[Bioc-devel] Removal of large items in git history - BiocCheck warning

Murphy, Alan E @@murphy @end|ng |rom |mper|@|@@c@uk
Tue Mar 9 10:09:35 CET 2021


Hi both,

Thank you for your suggestions. Yes, I am still having problems with the size of my git history in the EWCE package. To clarify, I have already tried the BFG cleaner to no avail even when I set the max limit to 1 MB (see my first email for details).

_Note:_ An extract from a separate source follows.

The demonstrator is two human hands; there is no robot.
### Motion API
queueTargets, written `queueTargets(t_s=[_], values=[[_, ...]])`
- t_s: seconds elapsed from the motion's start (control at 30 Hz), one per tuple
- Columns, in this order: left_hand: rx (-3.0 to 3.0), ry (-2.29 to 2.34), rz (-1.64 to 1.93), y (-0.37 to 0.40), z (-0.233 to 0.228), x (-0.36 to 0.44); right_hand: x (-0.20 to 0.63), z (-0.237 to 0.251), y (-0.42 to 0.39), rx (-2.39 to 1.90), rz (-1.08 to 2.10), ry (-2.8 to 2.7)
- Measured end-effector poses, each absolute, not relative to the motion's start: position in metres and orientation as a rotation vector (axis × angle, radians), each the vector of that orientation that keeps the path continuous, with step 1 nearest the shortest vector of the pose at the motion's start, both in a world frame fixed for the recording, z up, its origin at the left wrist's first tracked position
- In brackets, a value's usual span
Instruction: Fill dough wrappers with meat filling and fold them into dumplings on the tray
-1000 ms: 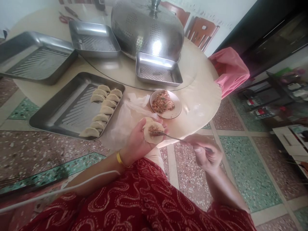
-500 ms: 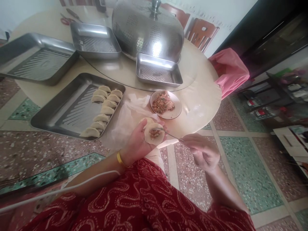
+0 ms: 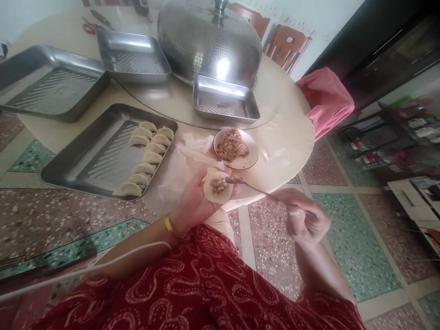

The issue is that a .git/objects/pack/ file is still greater than the allotted 5MB, it appears to be 8.9MB in size. As mentioned, I have used the BFG cleaner and yet this still remains too large. If anyone has suggestions on how else I could reduce this size that would be great.

@Nitesh Turaga<mailto:nturaga.bioc using gmail.com> how would I go about checking (and removing?) hidden files from the .git/objects/pack history?

Kind regards,
Alan.
________________________________
From: stefano <mangiolastefano using gmail.com>
Sent: 08 March 2021 22:18
To: Nitesh Turaga <nturaga.bioc using gmail.com>
Cc: Murphy, Alan E <a.murphy using imperial.ac.uk>; bioc-devel using r-project.org <bioc-devel using r-project.org>
Subject: Re: [Bioc-devel] Removal of large items in git history - BiocCheck warning


This email from mangiolastefano using gmail.com originates from outside Imperial. Do not click on links and attachments unless you recognise the sender. If you trust the sender, add them to your safe senders list<https://spam.ic.ac.uk/SpamConsole/Senders.aspx> to disable email stamping for this address.



Hello,

you can use  bfg-repo-cleaner  ,

have a read to this document, in the section "eliminate big files from repo"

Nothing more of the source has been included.